* [YOUR TASK]:
Each line of the data below containing "steel" needs to be listed.

* [MATERIAL SHOWN]:
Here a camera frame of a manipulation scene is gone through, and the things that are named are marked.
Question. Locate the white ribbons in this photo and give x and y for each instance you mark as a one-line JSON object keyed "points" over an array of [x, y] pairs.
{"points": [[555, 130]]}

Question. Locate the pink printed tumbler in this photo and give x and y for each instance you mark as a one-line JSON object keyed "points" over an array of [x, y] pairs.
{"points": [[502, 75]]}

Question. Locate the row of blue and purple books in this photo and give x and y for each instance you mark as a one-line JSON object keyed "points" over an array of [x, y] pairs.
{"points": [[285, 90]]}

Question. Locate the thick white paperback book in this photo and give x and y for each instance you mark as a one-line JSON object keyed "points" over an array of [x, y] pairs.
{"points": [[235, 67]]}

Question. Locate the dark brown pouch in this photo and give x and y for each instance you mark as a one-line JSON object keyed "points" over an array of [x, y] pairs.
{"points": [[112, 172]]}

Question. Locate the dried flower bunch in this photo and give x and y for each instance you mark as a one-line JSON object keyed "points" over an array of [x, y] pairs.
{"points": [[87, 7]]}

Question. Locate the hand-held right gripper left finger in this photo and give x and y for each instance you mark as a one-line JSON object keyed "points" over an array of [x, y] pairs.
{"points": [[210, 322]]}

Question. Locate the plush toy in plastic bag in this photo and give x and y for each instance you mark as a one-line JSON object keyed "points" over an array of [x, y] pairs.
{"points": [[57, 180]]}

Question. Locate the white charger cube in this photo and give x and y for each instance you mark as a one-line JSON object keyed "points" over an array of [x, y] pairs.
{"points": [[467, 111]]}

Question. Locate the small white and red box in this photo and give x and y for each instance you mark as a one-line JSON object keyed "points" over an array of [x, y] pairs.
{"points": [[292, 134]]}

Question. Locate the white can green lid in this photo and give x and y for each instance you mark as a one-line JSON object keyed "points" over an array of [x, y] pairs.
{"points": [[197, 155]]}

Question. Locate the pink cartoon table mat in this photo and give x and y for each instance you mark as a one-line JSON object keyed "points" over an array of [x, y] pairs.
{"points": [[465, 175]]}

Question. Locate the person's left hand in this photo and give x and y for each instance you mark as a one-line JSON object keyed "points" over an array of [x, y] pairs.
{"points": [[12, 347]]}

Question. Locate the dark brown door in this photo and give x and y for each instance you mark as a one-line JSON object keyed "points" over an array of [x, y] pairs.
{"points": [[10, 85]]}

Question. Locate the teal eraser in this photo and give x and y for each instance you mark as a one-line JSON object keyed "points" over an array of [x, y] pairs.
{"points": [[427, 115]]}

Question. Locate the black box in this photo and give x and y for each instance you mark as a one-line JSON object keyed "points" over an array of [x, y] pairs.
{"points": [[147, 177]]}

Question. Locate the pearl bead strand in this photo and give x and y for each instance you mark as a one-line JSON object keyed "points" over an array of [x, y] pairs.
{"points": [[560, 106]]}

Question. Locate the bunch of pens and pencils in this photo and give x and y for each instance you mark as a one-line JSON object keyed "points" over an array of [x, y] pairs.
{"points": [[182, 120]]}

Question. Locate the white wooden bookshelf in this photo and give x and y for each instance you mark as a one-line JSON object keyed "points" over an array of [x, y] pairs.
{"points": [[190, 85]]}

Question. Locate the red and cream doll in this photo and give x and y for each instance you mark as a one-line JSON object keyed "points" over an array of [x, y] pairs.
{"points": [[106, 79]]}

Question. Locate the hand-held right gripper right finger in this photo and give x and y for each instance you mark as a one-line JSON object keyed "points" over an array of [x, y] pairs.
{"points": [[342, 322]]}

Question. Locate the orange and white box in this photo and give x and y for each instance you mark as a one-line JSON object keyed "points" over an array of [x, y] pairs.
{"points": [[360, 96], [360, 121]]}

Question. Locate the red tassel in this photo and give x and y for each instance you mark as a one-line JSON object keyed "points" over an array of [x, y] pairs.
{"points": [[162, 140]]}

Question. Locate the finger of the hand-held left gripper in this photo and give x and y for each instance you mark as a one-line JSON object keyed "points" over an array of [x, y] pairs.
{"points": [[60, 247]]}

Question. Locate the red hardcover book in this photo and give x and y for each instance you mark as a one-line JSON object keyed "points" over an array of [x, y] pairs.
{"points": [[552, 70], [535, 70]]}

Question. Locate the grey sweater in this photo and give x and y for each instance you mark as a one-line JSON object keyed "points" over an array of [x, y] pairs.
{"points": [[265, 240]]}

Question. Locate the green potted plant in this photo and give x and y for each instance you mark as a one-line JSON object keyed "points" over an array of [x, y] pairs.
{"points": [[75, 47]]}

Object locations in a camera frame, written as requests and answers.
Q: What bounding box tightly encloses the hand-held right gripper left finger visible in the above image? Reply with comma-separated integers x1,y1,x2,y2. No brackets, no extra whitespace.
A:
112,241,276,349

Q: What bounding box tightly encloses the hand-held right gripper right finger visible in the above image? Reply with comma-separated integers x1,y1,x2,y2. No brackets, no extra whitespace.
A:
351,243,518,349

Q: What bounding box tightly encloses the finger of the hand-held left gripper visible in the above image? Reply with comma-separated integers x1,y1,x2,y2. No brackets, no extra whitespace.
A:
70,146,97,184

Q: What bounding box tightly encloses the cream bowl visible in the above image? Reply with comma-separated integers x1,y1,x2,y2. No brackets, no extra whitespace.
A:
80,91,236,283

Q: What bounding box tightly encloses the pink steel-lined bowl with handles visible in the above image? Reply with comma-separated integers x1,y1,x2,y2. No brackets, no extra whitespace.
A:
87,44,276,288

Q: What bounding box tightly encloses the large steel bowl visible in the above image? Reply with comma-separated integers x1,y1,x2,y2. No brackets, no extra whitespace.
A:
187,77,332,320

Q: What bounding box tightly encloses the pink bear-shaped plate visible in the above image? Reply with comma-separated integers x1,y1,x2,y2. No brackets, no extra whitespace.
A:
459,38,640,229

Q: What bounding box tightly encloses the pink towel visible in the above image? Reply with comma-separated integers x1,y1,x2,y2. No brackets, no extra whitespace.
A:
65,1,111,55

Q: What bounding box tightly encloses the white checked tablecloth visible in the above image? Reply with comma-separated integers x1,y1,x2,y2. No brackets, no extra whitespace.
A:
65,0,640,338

* [WRITTEN REPLY]:
Q: What bounding box tightly encloses the pink steel-lined bowl with handles visible in the above image? Reply with comma-separated integers x1,y1,x2,y2. No brackets, no extra whitespace.
Q: What bounding box tightly encloses the large steel bowl visible in the above image? Reply with comma-separated integers x1,y1,x2,y2. No brackets, no extra whitespace.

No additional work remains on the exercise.